Two feature sets, will be used to represent the sets of the discovered features before and after a given drift point, along with a classification of a feature frequency change before and after the drift point. The classification only considers the relations that existed both before and after the occurrence of the drift, in our example \(\{\) \(f\) \(\rightarrow \) g, \(d~\rightarrow ~e\}\). A relation is classified as increasing \((\nearrow )\), decreasing \((\searrow )\) or not applicable \((\perp )\), depending on whether its frequency increased, decreased, or remained unchanged. A relation that disappeared (resp. appeared) after the drift does not need to be classified as it only belongs to the pre-drift (resp. post-drift) feature set. All the features existing before and after the drift are ordered in terms of their explanatory power. The two feature sets from before and after the drift, the classification and the ordering functions form a drift feature set which constitutes the output of the first stage of our method. Formally, a drift feature set is defined as follows:

Definition 4

(Drift Feature Set). Let \(\mathcal {O} :=\{\nearrow , \searrow , \perp \}\) be a set of feature frequency change types. A drift feature set is a tuple \(D :=\langle F_{pre}, F_{post}, Diff_{D} , \sqsubseteq , \mathcal {L} \rangle \), where \(F_{pre}\) (resp. \(F_{post}\)) is the feature set before (resp. after) a drift, \( Diff_{D} \) is a classification function defined as \( Diff_{D} :F_{pre} \cap F_{post} \rightarrow \mathcal {O}\), and \(\sqsubseteq \) is a total order on \(F_{pre} \cup F_{post}\).
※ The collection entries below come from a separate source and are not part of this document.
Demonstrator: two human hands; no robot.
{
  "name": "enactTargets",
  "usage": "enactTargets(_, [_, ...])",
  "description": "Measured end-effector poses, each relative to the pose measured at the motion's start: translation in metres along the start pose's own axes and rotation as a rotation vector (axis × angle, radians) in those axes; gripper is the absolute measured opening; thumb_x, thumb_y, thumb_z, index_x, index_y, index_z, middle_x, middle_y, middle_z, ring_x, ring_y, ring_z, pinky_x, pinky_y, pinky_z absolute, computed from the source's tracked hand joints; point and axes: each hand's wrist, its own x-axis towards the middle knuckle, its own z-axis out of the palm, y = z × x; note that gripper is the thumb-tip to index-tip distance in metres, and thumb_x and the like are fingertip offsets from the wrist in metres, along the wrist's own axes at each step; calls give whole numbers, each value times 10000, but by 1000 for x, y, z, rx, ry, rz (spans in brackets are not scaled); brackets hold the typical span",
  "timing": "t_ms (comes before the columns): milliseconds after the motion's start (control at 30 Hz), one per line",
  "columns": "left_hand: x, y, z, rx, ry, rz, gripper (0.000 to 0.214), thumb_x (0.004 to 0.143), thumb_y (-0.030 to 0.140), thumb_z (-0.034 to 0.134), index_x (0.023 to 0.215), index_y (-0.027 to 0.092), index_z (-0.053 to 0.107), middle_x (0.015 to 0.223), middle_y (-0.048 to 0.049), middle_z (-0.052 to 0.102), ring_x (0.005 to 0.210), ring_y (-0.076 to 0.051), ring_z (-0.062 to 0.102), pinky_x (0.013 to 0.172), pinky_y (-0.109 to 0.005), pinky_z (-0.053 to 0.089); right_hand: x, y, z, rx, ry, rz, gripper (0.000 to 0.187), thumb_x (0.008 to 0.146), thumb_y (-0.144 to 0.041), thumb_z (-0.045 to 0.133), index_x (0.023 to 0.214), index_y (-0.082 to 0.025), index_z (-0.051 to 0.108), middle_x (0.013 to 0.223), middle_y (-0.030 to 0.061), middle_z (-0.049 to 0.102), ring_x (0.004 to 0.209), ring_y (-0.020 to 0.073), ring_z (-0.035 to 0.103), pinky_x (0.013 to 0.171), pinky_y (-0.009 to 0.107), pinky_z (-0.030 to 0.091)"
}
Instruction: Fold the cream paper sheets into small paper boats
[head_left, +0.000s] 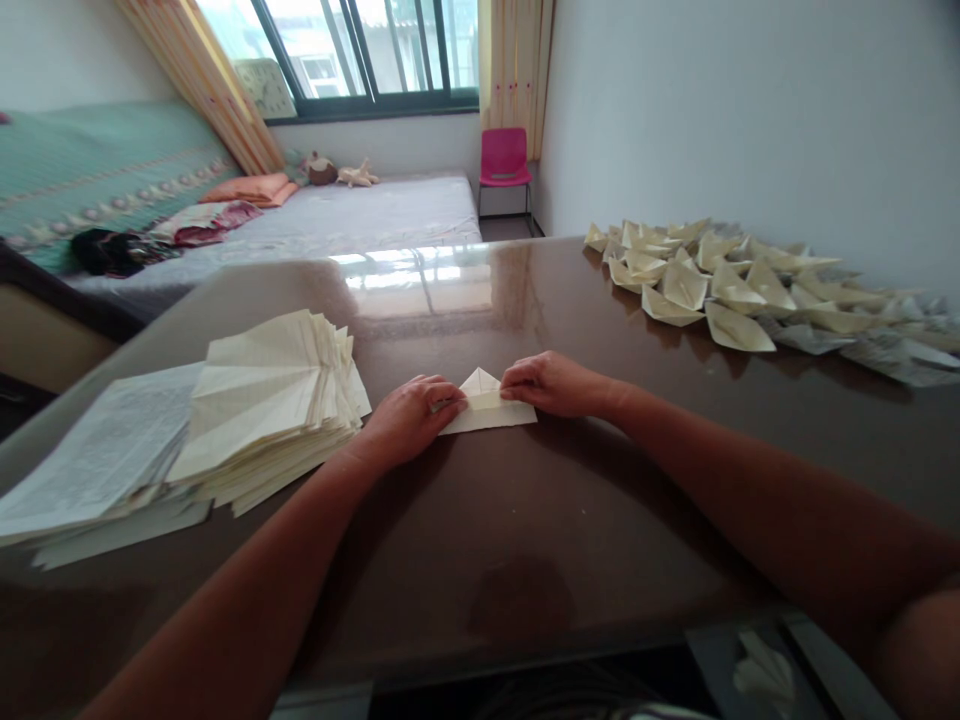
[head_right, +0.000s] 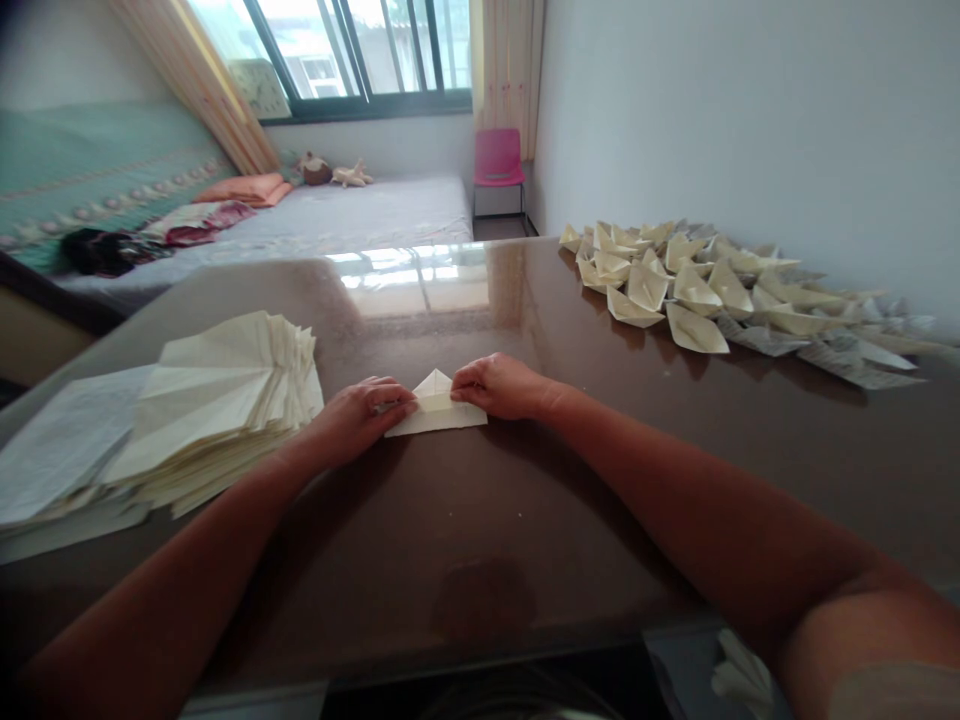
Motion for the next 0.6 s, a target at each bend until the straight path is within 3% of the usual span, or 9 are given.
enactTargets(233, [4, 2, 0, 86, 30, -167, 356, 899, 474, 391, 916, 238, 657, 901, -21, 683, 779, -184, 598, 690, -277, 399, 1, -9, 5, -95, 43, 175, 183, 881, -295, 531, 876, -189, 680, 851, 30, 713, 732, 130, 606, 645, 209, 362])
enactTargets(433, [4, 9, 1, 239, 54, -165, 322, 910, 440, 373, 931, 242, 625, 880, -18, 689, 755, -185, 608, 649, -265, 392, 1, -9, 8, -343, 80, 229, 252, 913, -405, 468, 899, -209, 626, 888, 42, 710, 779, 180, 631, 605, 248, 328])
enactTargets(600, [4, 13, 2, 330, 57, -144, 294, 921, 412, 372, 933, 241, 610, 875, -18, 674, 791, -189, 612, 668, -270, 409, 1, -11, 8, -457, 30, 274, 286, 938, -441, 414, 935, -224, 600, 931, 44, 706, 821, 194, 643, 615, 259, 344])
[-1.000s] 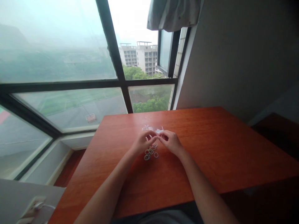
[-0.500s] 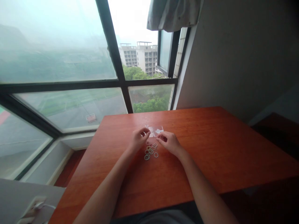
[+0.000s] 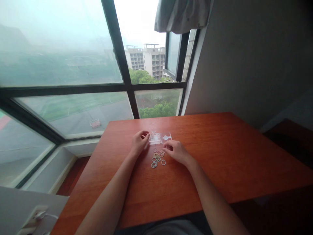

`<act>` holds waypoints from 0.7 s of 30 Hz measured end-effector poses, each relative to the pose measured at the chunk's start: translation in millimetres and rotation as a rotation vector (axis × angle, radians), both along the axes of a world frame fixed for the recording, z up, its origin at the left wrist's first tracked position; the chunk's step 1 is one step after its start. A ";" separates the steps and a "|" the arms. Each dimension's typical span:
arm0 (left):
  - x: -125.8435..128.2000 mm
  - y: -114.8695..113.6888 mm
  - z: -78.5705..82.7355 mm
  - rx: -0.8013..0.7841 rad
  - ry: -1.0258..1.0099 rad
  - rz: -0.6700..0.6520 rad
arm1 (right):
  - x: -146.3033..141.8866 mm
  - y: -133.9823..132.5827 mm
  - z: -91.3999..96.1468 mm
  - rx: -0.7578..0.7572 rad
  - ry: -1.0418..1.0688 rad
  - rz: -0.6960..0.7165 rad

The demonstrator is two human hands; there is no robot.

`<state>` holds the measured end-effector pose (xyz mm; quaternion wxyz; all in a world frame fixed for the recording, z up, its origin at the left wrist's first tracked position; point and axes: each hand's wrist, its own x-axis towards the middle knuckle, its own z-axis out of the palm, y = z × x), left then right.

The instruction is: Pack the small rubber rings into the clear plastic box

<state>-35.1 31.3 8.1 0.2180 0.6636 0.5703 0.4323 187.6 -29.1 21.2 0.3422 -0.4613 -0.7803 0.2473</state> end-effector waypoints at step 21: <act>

The following function returns the index of a feature in a given drift feature set.

Definition 5

(Rank). Let \(\preceq \) be a total order on a finite set \(\mathcal {B}\). For all \(b \in \mathcal {B}\), \({Rank(b, \preceq , \mathcal {B})~=~|\{b^\prime ~\in ~\mathcal {B}~\mid ~b^\prime ~\preceq ~b\}|}\).

Example 2

With the Definition 4, Example 1 is represented as a drift feature set \({D^1~=~\langle ~F^{D^1}_{pre},~F^{D^1}_{post},~ Diff_{D} ,~\searrow ,~\mathcal {L}~\rangle }\), where \(\mathcal {L} = \{a, b, c, d, e, f, g\}\), \(F^{D^1}_{pre}~=~\{e~\rightarrow ~f\), \(a \rightarrow b\), \(f \rightarrow g\), \(d \rightarrow e\), \(b \rightarrow c\}\), \(F^{D^1}_{post} = \{ e \parallel f\), \(e \rightarrow g\), \(d \rightarrow f\), \(f \rightarrow g\), \(d \rightarrow e\), \(a \rightarrow c\}\), \(\sqsubseteq ~=~\langle ~e \rightarrow f\), \(e \parallel f\), \(e \rightarrow g\), \(d \rightarrow f\), \(a \rightarrow b\), \(f \rightarrow g\), \(d \rightarrow e\), \(b \rightarrow c\), \(a \rightarrow c \rangle \), and \( Diff_{D} ~=~\{~(f \rightarrow g, \searrow )\), \((d \rightarrow e, \searrow )\}\).

Our drift characterization method aims at explaining a detected drift using predefined change templates. In this regard, we define a set of change templates representing the typical change patterns [21]. These templates are presented in Table 1. A change template is represented by a process model fragment before the change compared to another process model fragment after the change.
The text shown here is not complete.